127 hours was a package with a lot of feverish value behind it. Danny Boyle and A.R.Rahman fresh from last year’s phenomenal Oscar-winning spree were teaming up again with a real-life super-human story full of grit, determination and courage. Moreover this was in an experimental environment with digital camera, single character, single location and so on.

The film figures in this year’s Oscar-nominations. It is the real-life story of Aron Ralston who was trapped in the Blue John Canyon for five days and ultimately had to cut his own hand to rescue himself. The film tells this story, full of super-human spirit with a complete honesty and respect but above all with a crafty drama that never lets realism come in the way of entertainment or vice-versa.

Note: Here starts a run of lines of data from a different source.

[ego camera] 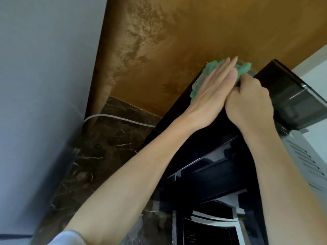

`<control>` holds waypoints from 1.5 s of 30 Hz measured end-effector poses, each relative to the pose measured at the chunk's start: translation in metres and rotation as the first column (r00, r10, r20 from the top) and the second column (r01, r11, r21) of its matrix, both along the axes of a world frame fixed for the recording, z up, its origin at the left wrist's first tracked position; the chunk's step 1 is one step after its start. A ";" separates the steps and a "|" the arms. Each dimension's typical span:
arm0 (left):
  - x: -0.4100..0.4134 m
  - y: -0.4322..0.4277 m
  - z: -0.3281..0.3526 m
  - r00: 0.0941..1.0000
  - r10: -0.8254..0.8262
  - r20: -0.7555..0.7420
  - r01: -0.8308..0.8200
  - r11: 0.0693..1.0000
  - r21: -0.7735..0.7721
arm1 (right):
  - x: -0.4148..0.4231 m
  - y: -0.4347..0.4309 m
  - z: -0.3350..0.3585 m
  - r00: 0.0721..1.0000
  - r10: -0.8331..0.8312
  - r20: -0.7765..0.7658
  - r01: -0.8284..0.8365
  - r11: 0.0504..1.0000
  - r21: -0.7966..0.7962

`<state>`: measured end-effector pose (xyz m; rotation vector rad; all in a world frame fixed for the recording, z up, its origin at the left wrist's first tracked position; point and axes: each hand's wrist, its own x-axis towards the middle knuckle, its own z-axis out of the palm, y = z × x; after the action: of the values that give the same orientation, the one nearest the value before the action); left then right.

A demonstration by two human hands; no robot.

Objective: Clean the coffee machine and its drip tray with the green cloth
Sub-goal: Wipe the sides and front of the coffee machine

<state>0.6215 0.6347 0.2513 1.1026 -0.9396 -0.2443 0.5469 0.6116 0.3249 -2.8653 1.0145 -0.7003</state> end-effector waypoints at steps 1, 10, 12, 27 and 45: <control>0.002 0.000 -0.019 0.999 -0.020 -0.043 0.019 0.999 -0.034 | 0.000 0.000 0.001 1.000 0.001 -0.022 -0.001 1.000 0.001; -0.031 0.021 -0.299 0.719 0.160 -0.677 0.185 0.894 0.408 | 0.001 0.007 0.002 1.000 0.012 -0.022 -0.011 1.000 0.012; -0.045 0.026 -0.339 0.673 0.196 -0.713 0.208 0.875 0.437 | 0.001 0.006 0.002 1.000 0.007 -0.014 -0.006 1.000 0.015; 0.014 -0.012 -0.047 0.994 -0.042 -0.102 0.036 0.998 -0.055 | 0.000 -0.001 -0.001 0.999 0.025 -0.023 -0.026 0.999 -0.038; 0.009 -0.010 -0.191 0.839 0.049 -0.543 0.136 0.946 0.296 | 0.002 -0.006 -0.002 0.999 0.049 -0.018 -0.050 0.998 -0.034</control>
<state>0.6307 0.6247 0.0599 1.2186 -0.4133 -0.7355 0.5488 0.6056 0.3229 -2.9199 0.9388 -0.6974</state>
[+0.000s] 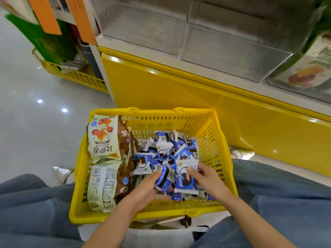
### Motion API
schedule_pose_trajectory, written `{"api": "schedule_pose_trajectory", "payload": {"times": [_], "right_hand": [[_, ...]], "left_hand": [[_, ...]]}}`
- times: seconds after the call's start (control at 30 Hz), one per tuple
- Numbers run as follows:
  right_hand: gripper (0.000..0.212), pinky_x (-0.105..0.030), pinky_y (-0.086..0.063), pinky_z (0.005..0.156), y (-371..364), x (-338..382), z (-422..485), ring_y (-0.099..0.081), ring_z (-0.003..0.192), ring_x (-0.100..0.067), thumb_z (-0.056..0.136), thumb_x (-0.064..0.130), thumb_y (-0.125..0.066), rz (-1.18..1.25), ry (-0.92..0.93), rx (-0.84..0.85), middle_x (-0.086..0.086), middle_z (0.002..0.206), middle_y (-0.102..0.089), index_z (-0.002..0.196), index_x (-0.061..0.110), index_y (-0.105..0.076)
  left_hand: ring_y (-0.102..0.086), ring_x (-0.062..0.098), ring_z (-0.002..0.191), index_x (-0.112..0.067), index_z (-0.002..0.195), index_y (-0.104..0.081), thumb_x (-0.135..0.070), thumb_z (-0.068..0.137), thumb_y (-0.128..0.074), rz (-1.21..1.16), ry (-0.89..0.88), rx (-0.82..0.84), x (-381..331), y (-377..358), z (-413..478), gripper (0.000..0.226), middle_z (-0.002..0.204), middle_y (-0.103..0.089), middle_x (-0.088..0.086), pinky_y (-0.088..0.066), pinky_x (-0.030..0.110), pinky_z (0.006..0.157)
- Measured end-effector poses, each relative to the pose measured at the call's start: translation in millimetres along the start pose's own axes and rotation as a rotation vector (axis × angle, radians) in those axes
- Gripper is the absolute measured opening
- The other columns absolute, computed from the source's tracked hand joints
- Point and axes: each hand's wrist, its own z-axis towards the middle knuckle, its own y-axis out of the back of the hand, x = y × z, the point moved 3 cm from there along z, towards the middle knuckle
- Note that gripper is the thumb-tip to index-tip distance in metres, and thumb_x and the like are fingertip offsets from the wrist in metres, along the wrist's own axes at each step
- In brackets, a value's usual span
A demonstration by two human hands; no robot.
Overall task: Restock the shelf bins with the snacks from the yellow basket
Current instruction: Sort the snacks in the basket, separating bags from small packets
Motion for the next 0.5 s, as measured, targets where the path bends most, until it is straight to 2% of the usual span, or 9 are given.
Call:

To begin with, this is one of the best achievements of the film.

For a film that remains in one location with one person for 3/4ths of the film it begins on an enthusiastic, high-octane note that establishes character more than setting a mood. A brilliant upbeat exposition shows Aron Ralston off to an expedition in the Blue John Canyon in Colarado with a gusto. He is happy, confident and in love. With adventure and the Canyon. He meets two girls, trekkers, shows them the way to their destination and but not before taking them to his secret haunt a cool, deep pool nestled in the womb of a crevice. The three have the time of their life falling off the crevice into the pool. After this exhilarating experience, Aron sets off to meet his destiny.

Soon enough and as innocuously as it must have happened in real life, Aron is trapped by the boulder. What follows after that is a brilliant expose of human psychology that makes the super-human victory of the story a sub-text.

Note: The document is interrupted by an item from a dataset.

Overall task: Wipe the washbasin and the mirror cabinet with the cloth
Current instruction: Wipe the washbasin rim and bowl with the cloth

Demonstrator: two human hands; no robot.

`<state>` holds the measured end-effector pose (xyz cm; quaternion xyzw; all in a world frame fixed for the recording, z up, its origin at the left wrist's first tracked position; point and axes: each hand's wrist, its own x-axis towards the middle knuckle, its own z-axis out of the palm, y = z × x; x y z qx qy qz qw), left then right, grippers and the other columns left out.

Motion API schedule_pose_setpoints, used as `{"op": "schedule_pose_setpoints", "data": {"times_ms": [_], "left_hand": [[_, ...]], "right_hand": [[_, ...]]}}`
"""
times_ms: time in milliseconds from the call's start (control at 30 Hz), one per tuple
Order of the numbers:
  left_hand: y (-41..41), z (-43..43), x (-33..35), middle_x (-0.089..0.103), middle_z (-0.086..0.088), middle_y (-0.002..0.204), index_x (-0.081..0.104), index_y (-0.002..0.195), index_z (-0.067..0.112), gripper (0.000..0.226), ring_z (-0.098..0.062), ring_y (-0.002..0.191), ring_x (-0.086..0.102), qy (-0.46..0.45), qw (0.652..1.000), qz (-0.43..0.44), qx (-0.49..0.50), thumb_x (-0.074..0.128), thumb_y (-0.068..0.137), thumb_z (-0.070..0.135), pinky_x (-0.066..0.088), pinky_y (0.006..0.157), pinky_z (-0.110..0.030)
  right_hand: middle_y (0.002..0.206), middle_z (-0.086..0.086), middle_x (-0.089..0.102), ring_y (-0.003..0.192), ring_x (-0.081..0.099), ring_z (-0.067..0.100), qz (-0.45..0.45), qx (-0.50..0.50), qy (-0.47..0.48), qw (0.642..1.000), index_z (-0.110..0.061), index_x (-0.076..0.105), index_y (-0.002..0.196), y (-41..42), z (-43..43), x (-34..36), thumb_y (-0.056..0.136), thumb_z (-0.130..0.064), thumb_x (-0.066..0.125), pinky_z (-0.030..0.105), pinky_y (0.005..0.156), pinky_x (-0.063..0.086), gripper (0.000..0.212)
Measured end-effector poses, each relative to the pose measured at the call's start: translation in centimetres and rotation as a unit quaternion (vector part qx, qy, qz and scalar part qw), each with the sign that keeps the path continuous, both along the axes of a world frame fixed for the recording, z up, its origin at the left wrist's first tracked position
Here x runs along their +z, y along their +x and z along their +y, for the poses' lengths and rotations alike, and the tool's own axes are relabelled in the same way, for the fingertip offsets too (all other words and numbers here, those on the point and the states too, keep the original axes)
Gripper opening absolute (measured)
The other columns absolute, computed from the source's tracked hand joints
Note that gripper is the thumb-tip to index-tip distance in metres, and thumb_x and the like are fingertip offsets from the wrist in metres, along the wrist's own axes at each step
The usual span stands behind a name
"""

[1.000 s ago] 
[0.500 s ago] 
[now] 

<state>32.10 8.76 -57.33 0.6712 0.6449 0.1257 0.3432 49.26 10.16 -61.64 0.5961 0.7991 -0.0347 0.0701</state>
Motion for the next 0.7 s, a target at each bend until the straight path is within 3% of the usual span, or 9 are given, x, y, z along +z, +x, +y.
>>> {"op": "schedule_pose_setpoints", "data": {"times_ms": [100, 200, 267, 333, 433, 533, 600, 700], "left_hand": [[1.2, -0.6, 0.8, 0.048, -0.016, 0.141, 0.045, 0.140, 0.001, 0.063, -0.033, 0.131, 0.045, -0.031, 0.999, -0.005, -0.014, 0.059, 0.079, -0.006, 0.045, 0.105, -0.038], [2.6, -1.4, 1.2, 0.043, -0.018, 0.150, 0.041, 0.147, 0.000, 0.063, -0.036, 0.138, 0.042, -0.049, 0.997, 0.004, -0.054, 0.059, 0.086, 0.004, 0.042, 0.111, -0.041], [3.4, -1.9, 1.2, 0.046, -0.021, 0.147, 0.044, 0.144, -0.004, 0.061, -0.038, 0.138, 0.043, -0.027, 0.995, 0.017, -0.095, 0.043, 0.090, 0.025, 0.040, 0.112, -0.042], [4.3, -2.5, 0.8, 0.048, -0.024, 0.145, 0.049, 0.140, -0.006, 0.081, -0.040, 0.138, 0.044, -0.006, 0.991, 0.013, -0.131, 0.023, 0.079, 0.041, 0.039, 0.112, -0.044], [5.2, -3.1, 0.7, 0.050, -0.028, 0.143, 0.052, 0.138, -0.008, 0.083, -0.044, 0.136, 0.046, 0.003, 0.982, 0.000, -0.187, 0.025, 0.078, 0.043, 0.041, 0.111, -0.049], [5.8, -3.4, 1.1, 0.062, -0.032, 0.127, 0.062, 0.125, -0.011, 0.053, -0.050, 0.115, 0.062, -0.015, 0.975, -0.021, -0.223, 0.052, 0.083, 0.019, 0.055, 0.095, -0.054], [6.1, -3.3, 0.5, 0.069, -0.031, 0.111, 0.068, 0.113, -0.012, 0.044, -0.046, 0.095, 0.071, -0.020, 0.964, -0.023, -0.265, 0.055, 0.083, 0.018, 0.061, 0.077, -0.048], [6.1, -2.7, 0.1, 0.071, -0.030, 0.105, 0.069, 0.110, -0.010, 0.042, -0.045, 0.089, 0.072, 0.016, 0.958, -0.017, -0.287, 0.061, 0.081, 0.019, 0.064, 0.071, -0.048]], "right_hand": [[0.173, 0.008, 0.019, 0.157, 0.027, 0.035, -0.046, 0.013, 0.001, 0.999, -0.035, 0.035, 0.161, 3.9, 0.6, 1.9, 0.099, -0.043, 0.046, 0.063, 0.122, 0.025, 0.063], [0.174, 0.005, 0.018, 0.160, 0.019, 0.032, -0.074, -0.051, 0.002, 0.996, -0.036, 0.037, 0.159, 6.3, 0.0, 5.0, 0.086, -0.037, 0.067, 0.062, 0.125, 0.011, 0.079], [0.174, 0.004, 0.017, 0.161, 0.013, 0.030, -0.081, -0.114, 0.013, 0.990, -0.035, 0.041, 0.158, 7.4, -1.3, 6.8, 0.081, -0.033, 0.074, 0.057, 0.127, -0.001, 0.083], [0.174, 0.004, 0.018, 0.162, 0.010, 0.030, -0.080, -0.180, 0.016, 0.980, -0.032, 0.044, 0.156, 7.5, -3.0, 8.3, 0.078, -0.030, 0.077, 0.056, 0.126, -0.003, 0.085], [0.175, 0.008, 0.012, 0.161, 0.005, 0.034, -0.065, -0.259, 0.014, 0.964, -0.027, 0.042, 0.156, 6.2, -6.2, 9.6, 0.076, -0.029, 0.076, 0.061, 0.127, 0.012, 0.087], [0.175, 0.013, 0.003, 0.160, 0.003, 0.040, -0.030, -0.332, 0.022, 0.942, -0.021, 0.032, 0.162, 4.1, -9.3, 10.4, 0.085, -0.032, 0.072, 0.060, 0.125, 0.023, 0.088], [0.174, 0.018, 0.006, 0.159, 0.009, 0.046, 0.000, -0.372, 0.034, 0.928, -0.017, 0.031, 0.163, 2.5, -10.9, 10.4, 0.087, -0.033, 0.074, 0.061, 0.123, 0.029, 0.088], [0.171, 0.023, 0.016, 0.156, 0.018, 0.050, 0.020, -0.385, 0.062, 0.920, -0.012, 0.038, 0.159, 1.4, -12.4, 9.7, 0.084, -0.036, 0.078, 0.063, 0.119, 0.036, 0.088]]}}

Danny Boyle and Simon Beaufoy are in no hurry to tell the story. Neither are they worried that its uni-dimensional nature might bore. Not that they are unmindful of the pace or engagement. They invest the story with drama that is taut and real as well as gimmicky. But the gimmicks are justified in the character’s reality yet serve to bring forth a dramatic pace to an otherwise singular story.

127 hours does not pick on the inherent romance of the courageous story. Rather it picks on the psychology of the situation and tells it with a discerning drama that speaks of a very well-judged and attuned craft both in writing and direction. While the writing zooms into the minutiae of the mind and behaviour, the director keeps his eye tightly on drama yet weaving a kaleidoscope of reality, unreality and surreality of Aron’s situations. His past, present, key moments and those inconsequential, pass through his mind with regularity in bits and flashes adding a character as well as an experience to the story.

Noted for capturing psychedelic, dream-nightmare instances with verve and originality, Danny Boyle presents Aron’s story peppering it with enough hallucinations, dreams and illusions that are a basic outcome of his mental state. This detailed excavation of the mentalscape of struggle and survival makes 127 hours a sparkling, convincing and entertaining story which had all the dangers of becoming a docu-drama. James Franco’s stunningly involved performance is coupled with the claustrophobic absorbing cinematography and it is difficult to believe the actor is just acting.

Exceptional cinematography and a samurai-sharp editing helps Boyle achieve this. A. R. Rahman’s soundtrack matches the film every step with a nimble understanding of drama and realism. The high notes and thumping thundering orchestras give it as much power as eminently well-used silences provide the raw and vulnerable edge.

Woven as a gritty and edgy story the film ends on a somewhat tongue-in-cheek note, making light of Aron’s situation. This refusal to sentimentalise the story adds to emphasizing its importance even more and proves the age-old adage that it is not the story that matters, but the story-telling.